■ Exercise ■
A line-by-line copy of the material below is required.

━━ Dataset excerpt

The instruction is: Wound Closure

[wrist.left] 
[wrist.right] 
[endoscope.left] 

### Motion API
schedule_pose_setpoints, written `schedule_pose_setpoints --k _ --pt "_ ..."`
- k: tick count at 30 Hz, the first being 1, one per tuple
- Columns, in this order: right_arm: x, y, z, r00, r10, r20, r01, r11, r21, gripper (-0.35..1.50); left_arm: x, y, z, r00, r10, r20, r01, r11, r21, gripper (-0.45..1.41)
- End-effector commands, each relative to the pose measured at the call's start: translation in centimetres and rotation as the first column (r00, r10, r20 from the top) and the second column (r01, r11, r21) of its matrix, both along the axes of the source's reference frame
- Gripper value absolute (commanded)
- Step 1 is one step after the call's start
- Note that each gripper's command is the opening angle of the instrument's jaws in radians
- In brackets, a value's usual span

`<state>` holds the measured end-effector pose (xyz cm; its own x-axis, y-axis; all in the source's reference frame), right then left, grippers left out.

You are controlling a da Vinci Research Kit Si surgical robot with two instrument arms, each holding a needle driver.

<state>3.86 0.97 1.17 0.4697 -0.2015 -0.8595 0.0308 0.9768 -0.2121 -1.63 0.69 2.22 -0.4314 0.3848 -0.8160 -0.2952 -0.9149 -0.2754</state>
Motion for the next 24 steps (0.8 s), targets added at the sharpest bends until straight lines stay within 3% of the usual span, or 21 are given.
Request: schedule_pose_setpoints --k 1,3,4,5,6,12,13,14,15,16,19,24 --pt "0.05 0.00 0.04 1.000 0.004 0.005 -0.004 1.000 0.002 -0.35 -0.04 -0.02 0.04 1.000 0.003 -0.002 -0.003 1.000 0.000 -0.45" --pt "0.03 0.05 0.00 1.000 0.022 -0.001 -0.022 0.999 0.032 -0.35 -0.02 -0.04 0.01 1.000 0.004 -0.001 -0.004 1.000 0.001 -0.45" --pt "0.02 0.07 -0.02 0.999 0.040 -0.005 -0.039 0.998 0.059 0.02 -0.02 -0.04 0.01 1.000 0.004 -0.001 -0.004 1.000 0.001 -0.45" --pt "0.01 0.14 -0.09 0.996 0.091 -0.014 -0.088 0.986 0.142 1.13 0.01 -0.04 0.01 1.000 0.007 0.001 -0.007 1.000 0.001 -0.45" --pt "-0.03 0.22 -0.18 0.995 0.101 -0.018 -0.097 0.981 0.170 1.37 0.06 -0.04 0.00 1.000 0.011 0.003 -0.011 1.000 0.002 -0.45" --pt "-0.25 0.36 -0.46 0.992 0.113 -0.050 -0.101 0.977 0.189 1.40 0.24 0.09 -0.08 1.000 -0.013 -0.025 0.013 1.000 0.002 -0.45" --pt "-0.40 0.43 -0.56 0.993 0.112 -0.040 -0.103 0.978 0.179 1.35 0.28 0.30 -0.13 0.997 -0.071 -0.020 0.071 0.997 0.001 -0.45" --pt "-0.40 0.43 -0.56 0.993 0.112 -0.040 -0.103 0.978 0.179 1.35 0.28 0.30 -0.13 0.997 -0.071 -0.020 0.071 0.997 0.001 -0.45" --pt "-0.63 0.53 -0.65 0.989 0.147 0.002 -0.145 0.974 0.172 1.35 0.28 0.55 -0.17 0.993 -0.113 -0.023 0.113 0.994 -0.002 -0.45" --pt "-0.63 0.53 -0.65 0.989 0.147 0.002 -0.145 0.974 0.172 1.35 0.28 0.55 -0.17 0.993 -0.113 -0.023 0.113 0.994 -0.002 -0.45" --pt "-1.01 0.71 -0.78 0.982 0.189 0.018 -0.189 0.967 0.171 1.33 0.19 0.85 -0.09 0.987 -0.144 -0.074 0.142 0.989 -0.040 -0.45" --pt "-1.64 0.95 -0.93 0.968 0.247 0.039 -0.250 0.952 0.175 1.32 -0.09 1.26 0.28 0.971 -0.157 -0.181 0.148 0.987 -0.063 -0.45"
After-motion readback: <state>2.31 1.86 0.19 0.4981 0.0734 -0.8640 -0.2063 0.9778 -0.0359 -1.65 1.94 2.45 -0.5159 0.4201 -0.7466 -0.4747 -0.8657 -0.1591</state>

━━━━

■ Reply ■
The instruction is: Wound Closure

[wrist.left] 
[wrist.right] 
[endoscope.left] 

### Motion API
schedule_pose_setpoints, written `schedule_pose_setpoints --k _ --pt "_ ..."`
- k: tick count at 30 Hz, the first being 1, one per tuple
- Columns, in this order: right_arm: x, y, z, r00, r10, r20, r01, r11, r21, gripper (-0.35..1.50); left_arm: x, y, z, r00, r10, r20, r01, r11, r21, gripper (-0.45..1.41)
- End-effector commands, each relative to the pose measured at the call's start: translation in centimetres and rotation as the first column (r00, r10, r20 from the top) and the second column (r01, r11, r21) of its matrix, both along the axes of the source's reference frame
- Gripper value absolute (commanded)
- Step 1 is one step after the call's start
- Note that each gripper's command is the opening angle of the instrument's jaws in radians
- In brackets, a value's usual span

`<state>` holds the measured end-effector pose (xyz cm; its own x-axis, y-axis; all in the source's reference frame), right then left, grippers left out.

You are controlling a da Vinci Research Kit Si surgical robot with two instrument arms, each holding a needle driver.

<state>3.86 0.97 1.17 0.4697 -0.2015 -0.8595 0.0308 0.9768 -0.2121 -1.63 0.69 2.22 -0.4314 0.3848 -0.8160 -0.2952 -0.9149 -0.2754</state>
Motion for the next 24 steps (0.8 s), targets added at the sharpest bends until straight lines stay within 3% of the usual span, or 21 are given.
Request: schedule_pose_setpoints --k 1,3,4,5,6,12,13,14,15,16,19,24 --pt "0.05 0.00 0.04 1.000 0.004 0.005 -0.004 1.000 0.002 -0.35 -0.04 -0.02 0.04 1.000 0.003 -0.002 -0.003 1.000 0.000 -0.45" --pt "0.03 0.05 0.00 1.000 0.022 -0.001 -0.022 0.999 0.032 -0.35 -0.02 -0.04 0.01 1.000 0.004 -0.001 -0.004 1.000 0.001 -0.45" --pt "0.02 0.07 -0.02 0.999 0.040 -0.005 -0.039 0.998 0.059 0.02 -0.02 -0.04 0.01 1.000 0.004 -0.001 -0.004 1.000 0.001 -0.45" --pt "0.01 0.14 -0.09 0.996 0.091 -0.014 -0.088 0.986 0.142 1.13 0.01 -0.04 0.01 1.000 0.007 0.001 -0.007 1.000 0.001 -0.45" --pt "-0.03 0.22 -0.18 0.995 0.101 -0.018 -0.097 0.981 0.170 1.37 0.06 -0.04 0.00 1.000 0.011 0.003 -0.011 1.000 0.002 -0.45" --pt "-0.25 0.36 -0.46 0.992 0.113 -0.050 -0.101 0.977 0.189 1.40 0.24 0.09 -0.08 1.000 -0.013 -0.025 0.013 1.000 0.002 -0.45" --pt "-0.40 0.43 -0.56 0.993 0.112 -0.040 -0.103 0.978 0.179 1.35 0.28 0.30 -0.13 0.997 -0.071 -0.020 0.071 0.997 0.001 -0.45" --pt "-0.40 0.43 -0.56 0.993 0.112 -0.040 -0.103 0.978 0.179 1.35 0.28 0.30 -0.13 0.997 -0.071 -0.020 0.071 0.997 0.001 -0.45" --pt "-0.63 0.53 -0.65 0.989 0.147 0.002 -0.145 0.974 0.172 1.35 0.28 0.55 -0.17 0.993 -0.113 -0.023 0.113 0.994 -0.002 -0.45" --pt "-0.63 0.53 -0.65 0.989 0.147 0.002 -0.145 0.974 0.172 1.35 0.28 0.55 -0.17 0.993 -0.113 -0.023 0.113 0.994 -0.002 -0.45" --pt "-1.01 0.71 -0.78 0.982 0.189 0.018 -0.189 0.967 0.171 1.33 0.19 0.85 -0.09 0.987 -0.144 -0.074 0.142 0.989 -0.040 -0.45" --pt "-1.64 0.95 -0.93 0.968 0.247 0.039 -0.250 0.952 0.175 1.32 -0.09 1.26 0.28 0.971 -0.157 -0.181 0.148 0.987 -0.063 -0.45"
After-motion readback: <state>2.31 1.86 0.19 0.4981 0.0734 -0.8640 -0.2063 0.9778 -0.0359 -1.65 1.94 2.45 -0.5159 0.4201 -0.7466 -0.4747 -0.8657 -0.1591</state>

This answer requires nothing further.